Une pression djihadiste intense sur la capitale malienne
En mai 2026, le Mali fait face à une crise sans précédent, marquée par un blocus imposé par des groupes liés à Al-Qaïda autour de sa capitale, Bamako. À l'approche de l'Aïd al-Adha, cette stratégie vise à perturber l'approvisionnement en carburant et en marchandises, impactant directement la vie quotidienne des habitants et la stabilité économique du pays.
Des informations vérifiées par les services de renseignement et des données satellites de la NASA ont confirmé l'ampleur d'une attaque survenue le mardi 19 mai 2026. À environ 45 kilomètres à l'ouest de Bamako, sur une route vitale reliant la capitale à la Guinée, des combattants du Groupe de soutien à l'Islam et aux musulmans (JNIM) ont intercepté et détruit de nombreux véhicules, dont des camions-citernes et des véhicules de transport de marchandises. Bien que les passagers aient été épargnés, cet événement souligne l'intensification d'un blocus énergétique visant à étouffer l'économie malienne et à contester l'autorité du gouvernement militaire.
Conséquences économiques et sociales pour les Bamakois
Étant un pays enclavé, le Mali dépend fortement de ses corridors routiers depuis les ports du Sénégal et de la Côte d'Ivoire pour ses importations de carburant et de produits de première nécessité. La perturbation de ces axes cruciaux a entraîné une flambée des prix à Bamako, avec une augmentation significative du coût des denrées alimentaires de base. Par exemple, le prix du kilogramme de pommes de terre a bondi de 350 à plus de 500 francs CFA.
La situation est particulièrement préoccupante à l'approche de la Tabaski, où le transport de bétail vers la capitale est gravement affecté. Les éleveurs hésitent à prendre la route par crainte de perdre leurs troupeaux, laissant les étals de moutons vides. Cette pénurie contraint de nombreuses familles, notamment les plus modestes, à revoir leurs plans pour la fête, les poussant parfois à renoncer au sacrifice rituel ou à partager l'achat d'un bœuf.

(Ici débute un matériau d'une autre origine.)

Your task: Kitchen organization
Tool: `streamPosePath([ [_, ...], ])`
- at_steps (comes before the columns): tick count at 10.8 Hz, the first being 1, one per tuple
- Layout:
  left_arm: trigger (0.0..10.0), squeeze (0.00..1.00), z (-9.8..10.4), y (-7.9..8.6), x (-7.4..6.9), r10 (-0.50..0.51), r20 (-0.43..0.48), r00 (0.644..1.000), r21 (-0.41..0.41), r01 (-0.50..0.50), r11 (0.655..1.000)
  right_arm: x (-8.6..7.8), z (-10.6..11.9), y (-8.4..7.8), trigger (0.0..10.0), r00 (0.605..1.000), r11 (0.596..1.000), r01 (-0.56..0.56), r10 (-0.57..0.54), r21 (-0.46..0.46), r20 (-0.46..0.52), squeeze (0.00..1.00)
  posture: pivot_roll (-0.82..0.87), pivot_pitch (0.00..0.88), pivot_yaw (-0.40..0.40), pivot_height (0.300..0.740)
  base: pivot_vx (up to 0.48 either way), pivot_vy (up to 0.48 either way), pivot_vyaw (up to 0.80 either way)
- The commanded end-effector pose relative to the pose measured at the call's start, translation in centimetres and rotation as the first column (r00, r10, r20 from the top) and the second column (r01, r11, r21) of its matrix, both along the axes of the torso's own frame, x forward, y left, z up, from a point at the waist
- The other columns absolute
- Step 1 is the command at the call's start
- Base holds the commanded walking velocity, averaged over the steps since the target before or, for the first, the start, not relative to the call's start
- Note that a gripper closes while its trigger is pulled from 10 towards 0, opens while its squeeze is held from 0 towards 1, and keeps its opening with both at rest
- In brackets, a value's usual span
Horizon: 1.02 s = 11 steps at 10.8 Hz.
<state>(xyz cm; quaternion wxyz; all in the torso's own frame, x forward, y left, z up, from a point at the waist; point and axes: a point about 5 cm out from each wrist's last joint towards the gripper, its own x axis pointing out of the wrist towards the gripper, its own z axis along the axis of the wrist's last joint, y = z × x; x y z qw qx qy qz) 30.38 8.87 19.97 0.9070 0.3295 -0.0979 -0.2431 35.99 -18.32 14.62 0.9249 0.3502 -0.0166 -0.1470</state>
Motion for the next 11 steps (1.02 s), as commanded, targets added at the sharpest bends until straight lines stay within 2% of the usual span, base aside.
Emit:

La réponse de la junte militaire et les défis de l'alliance russe
Face à cette stratégie d'étranglement, le général Assimi Goïta, chef de l'État, s'efforce de réorganiser la riposte. En janvier, le général de brigade Famouké Camara a été nommé pour diriger une opération anti-blocus. L'armée malienne s'appuie sur les forces paramilitaires russes d'Africa Corps (anciennement groupe Wagner) pour sécuriser les convois de carburant, avec le déploiement d'hélicoptères de combat. Cependant, malgré ces efforts et une communication active d'Africa Corps, les attaques djihadistes persistent, bloquant régulièrement trois des six principales routes d'accès à Bamako.
Cette vulnérabilité logistique s'ajoute à une crise politique latente, exacerbée par des attaques coordonnées le mois dernier par des rebelles touaregs et le JNIM, qui ont coûté la vie au ministre de la Défense, Sadio Camara. Arrivés au pouvoir en 2020 avec la promesse de restaurer l'intégrité territoriale, les dirigeants militaires voient leur crédibilité mise à l'épreuve. L'insécurité, autrefois confinée aux régions éloignées du nord et de l'est, touche désormais les environs de la capitale, empêchant les habitants de Bamako de se rendre dans leurs villages pour les célébrations familiales.
Répercussions régionales et perspectives d'avenir
Les conséquences de ce blocus dépassent les frontières maliennes, affectant le commerce en Afrique de l'Ouest. Le ciblage de plus d'une centaine de camions de transport depuis l'année dernière décourage les transporteurs ivoiriens et sénégalais, entraînant une augmentation significative des coûts d'assurance du fret dans la sous-région. Bien que le Kremlin ait réaffirmé son engagement à soutenir le Mali contre l'extrémisme, l'efficacité des opérations russes est remise en question sur le terrain.
La transformation du conflit en une guerre d'usure économique force le gouvernement malien à reconsidérer ses stratégies et à militariser ses réseaux de distribution d'énergie, faisant de chaque station-service une cible potentielle. Le blocus partiel de Bamako à l'approche de la Tabaski illustre une nouvelle phase du conflit, où les besoins quotidiens de la population deviennent un champ de bataille. En privant les citoyens de biens essentiels pour les fêtes religieuses, le JNIM cherche à éroder la confiance entre la population et le général Assimi Goïta. L'issue de cette situation dépendra de la capacité des forces maliennes et de leurs alliés russes à sécuriser durablement les routes d'approvisionnement, ou si l'asphyxie économique entraînera un changement de dynamique politique au sommet de l'État.